## PROMPT
From the data below, copy exactly the lines that lie between the one holding "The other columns" and the one holding "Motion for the", including both, and nothing more.

★ ★ ★

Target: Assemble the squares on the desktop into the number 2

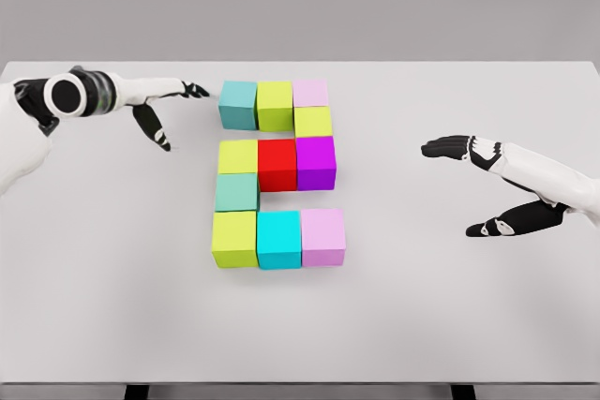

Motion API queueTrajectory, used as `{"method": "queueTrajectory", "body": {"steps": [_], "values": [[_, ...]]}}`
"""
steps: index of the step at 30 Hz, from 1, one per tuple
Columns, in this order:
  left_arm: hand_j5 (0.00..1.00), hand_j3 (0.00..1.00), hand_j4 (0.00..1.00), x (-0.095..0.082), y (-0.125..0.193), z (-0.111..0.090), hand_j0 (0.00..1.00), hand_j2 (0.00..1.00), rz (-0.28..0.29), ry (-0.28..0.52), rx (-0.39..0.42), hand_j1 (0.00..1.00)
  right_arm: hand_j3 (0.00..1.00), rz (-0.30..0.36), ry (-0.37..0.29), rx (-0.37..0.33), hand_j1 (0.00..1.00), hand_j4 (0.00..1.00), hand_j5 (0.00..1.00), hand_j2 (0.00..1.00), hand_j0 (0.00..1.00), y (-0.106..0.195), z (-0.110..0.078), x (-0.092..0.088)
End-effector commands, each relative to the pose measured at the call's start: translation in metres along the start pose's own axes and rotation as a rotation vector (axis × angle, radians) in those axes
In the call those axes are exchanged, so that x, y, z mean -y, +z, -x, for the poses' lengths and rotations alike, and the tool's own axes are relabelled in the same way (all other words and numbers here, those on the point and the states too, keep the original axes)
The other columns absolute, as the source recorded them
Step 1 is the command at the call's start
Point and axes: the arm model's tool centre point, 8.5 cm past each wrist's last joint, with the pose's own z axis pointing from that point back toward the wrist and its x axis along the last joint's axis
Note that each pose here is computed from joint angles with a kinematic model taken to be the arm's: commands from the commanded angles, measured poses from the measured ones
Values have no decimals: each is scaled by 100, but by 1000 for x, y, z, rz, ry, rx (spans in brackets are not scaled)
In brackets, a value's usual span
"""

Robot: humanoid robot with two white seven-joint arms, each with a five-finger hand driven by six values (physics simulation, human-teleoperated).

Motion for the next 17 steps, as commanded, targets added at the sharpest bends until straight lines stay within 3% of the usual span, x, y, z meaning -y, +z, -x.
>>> {"method": "queueTrajectory", "body": {"steps": [1, 3, 4, 5, 6, 9, 14, 17], "values": [[100, 100, 100, -6, 17, 17, 100, 100, -21, 22, 8, 100, 100, 4, -6, 2, 100, 100, 100, 100, 100, 0, 0, 1], [100, 100, 100, -14, 48, 33, 100, 100, -63, 9, 138, 100, 100, 4, -6, 2, 100, 100, 100, 100, 100, 0, 0, 1], [100, 100, 100, -23, 83, 32, 100, 100, -119, -57, 310, 100, 100, 4, -6, 2, 100, 100, 100, 100, 100, 0, 0, 1], [100, 100, 100, -23, 107, 35, 100, 100, -150, -106, 407, 100, 100, 4, -6, 2, 100, 100, 100, 100, 100, 0, 0, 1], [100, 100, 100, -22, 131, 51, 100, 100, -185, -58, 423, 100, 100, 4, -6, 2, 100, 100, 100, 100, 100, 0, 0, 1], [100, 100, 100, 2, 146, 80, 100, 100, -201, 98, 425, 100, 100, 4, -6, 2, 100, 100, 100, 100, 100, 0, 0, 1], [100, 100, 100, 45, 140, 95, 100, 100, -140, 174, 407, 100, 100, 4, -6, 2, 100, 100, 100, 100, 100, 0, 0, 1], [100, 100, 100, 53, 137, 97, 100, 100, -123, 183, 403, 100, 100, 4, -6, 2, 100, 100, 100, 100, 100, 0, 0, 1]]}}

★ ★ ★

## EXERCISE ANSWER
The other columns absolute, as the source recorded them
Step 1 is the command at the call's start
Point and axes: the arm model's tool centre point, 8.5 cm past each wrist's last joint, with the pose's own z axis pointing from that point back toward the wrist and its x axis along the last joint's axis
Note that each pose here is computed from joint angles with a kinematic model taken to be the arm's: commands from the commanded angles, measured poses from the measured ones
Values have no decimals: each is scaled by 100, but by 1000 for x, y, z, rz, ry, rx (spans in brackets are not scaled)
In brackets, a value's usual span
"""

Robot: humanoid robot with two white seven-joint arms, each with a five-finger hand driven by six values (physics simulation, human-teleoperated).

Motion for the next 17 steps, as commanded, targets added at the sharpest bends until straight lines stay within 3% of the usual span, x, y, z meaning -y, +z, -x.

This answer is now finished.